§ Exercise aim: Please filter the data down to the lines that include the word "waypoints" and copy them.

§ Information:
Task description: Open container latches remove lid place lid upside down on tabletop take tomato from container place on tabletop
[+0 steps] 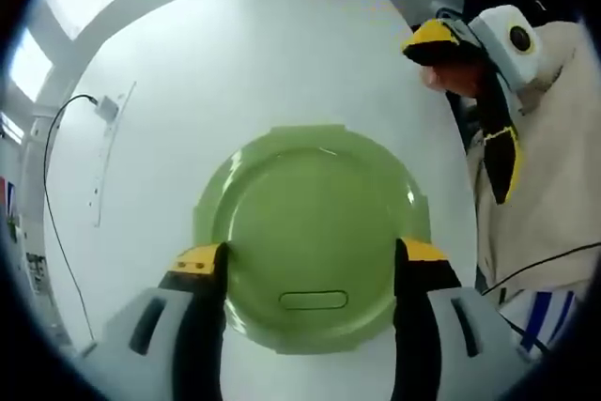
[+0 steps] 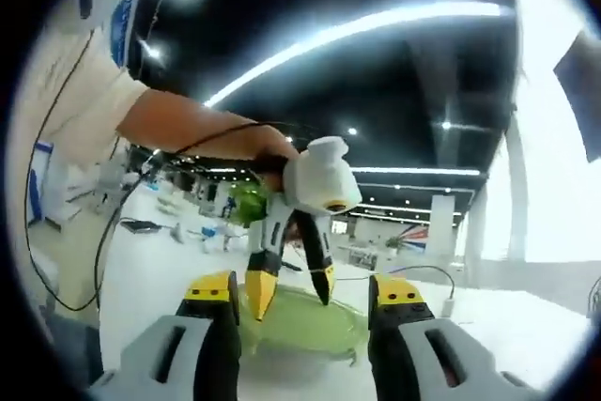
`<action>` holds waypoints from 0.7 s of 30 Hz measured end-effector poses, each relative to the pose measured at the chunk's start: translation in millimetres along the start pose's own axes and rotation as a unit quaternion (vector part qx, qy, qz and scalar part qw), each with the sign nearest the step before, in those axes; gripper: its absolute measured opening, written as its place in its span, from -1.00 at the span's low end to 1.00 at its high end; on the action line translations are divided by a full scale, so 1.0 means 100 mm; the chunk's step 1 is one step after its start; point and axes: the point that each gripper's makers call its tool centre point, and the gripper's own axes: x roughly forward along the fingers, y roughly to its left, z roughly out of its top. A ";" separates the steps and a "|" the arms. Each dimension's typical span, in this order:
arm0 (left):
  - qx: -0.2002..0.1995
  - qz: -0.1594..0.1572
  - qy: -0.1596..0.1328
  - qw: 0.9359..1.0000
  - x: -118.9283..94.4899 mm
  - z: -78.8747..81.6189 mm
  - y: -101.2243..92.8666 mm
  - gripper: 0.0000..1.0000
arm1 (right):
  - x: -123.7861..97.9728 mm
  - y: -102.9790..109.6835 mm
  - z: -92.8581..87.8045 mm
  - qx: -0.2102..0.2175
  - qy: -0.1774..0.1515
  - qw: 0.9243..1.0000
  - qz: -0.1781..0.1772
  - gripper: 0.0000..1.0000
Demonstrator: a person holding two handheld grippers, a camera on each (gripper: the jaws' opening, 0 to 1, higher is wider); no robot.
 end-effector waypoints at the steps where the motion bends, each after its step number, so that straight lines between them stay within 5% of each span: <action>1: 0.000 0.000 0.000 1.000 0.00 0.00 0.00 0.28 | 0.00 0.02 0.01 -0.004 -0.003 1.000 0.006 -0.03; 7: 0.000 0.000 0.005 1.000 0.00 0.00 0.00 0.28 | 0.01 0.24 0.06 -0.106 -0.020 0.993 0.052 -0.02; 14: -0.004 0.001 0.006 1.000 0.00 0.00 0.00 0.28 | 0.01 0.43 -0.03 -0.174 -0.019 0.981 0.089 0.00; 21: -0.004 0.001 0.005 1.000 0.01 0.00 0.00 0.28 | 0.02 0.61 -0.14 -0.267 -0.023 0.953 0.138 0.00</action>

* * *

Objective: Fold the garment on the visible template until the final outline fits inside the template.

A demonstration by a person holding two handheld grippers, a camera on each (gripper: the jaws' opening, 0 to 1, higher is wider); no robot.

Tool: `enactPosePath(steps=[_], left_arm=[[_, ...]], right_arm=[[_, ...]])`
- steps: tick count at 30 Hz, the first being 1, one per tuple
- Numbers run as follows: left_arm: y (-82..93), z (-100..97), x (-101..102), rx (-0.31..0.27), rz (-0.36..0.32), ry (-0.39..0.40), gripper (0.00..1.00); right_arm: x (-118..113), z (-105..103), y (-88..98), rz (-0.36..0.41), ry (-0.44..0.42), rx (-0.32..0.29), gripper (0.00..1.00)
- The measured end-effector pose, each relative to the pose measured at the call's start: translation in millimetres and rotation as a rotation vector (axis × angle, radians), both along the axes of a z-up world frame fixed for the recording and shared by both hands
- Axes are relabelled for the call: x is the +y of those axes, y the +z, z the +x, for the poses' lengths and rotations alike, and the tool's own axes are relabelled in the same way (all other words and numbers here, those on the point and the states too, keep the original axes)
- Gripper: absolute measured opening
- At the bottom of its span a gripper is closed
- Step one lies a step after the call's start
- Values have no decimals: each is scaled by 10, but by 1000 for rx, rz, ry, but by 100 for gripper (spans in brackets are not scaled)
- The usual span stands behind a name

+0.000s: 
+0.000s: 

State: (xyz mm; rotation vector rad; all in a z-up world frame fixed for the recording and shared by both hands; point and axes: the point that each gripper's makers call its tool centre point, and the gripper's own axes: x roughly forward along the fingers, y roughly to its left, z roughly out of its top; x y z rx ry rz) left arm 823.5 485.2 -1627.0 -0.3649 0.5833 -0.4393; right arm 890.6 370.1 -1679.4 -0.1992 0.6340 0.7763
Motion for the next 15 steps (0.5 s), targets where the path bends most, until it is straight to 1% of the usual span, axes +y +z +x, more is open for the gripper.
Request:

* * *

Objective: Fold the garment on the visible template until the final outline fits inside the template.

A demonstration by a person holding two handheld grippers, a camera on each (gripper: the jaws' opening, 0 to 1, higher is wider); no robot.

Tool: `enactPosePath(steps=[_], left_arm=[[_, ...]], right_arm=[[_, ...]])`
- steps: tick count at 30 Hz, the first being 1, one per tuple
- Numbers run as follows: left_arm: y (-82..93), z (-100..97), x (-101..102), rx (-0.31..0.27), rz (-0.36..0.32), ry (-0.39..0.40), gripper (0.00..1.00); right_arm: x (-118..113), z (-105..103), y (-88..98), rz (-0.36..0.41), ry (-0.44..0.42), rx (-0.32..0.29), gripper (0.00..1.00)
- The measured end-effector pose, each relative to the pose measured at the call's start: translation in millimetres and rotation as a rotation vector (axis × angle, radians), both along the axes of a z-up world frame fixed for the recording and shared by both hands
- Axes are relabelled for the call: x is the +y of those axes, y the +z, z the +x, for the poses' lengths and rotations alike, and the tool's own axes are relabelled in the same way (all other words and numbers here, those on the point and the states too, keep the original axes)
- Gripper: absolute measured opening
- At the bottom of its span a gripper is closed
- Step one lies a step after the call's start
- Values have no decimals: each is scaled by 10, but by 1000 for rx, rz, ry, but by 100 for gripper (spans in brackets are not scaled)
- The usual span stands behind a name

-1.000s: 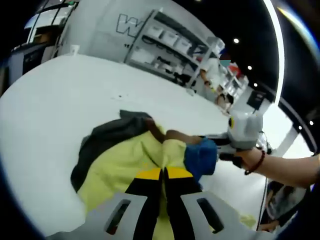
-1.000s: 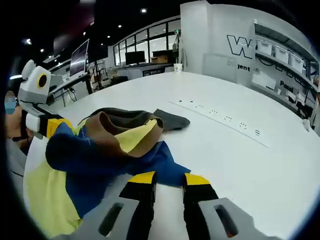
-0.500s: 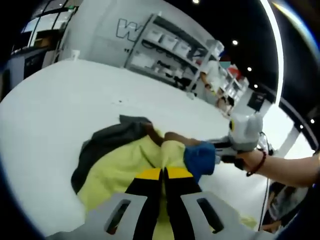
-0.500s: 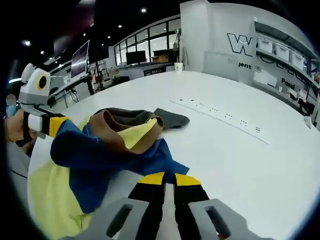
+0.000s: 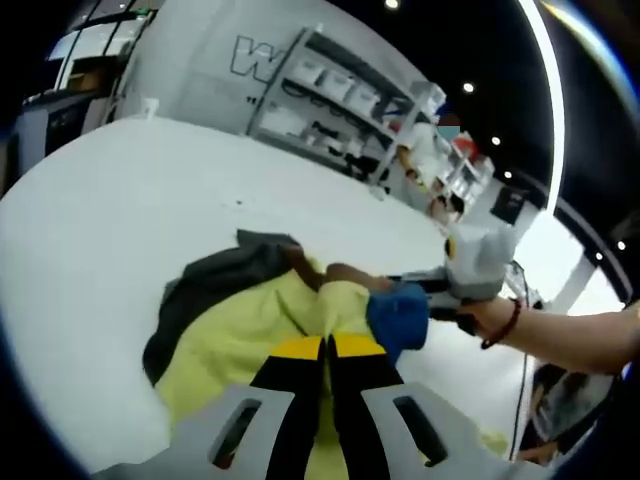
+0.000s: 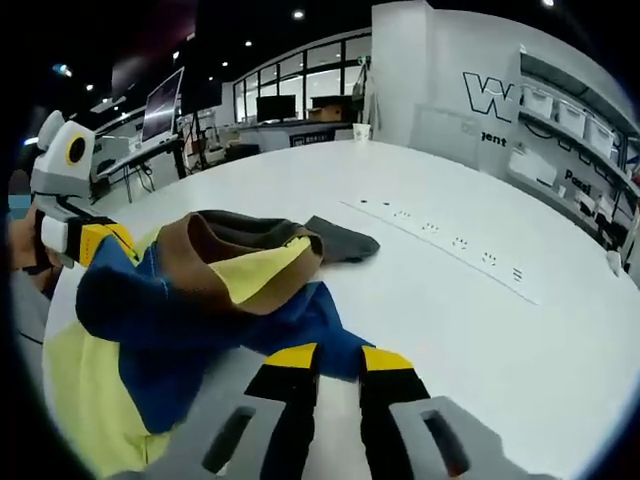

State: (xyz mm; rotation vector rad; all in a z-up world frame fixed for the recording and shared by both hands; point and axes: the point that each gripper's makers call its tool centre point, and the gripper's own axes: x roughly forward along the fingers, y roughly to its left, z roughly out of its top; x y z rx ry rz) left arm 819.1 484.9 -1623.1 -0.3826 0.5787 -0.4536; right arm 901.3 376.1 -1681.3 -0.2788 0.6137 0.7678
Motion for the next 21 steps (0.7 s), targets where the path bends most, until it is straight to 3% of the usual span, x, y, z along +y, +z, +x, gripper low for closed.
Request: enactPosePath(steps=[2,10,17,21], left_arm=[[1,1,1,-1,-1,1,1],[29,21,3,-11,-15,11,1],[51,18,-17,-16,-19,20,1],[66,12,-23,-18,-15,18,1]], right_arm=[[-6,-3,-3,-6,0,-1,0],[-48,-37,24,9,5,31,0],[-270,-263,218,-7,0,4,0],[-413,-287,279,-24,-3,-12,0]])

§ Solution for this exercise:
`<action>` holds waypoints from 0.7 s of 30 Hz measured end-effector poses, each relative to the pose measured at the chunk's start: translation in millimetres along the start pose's own axes and rotation as a unit quaternion (vector part qx, qy, qz and scalar part qw), each with the sign nearest the step before, in those axes; gripper: its absolute measured opening, written as its place in its span, from -1.00 at the span's low end to 1.00 at its high end; on the action line translations are divided by a full scale, so 1.0 means 100 mm; the chunk's step 1 is one step after its start; point and axes: the point that each gripper's makers call its tool centre point, and the gripper's own axes: x roughly forward along the fingers, y roughly to its left, z roughly out of its top. A ";" separates the steps and a "|" the arms. Each dimension's typical span, in this order:
 end-effector waypoints at the steps where the motion bends, each after its step number, so that straight lines between them stay within 5% of each span: <action>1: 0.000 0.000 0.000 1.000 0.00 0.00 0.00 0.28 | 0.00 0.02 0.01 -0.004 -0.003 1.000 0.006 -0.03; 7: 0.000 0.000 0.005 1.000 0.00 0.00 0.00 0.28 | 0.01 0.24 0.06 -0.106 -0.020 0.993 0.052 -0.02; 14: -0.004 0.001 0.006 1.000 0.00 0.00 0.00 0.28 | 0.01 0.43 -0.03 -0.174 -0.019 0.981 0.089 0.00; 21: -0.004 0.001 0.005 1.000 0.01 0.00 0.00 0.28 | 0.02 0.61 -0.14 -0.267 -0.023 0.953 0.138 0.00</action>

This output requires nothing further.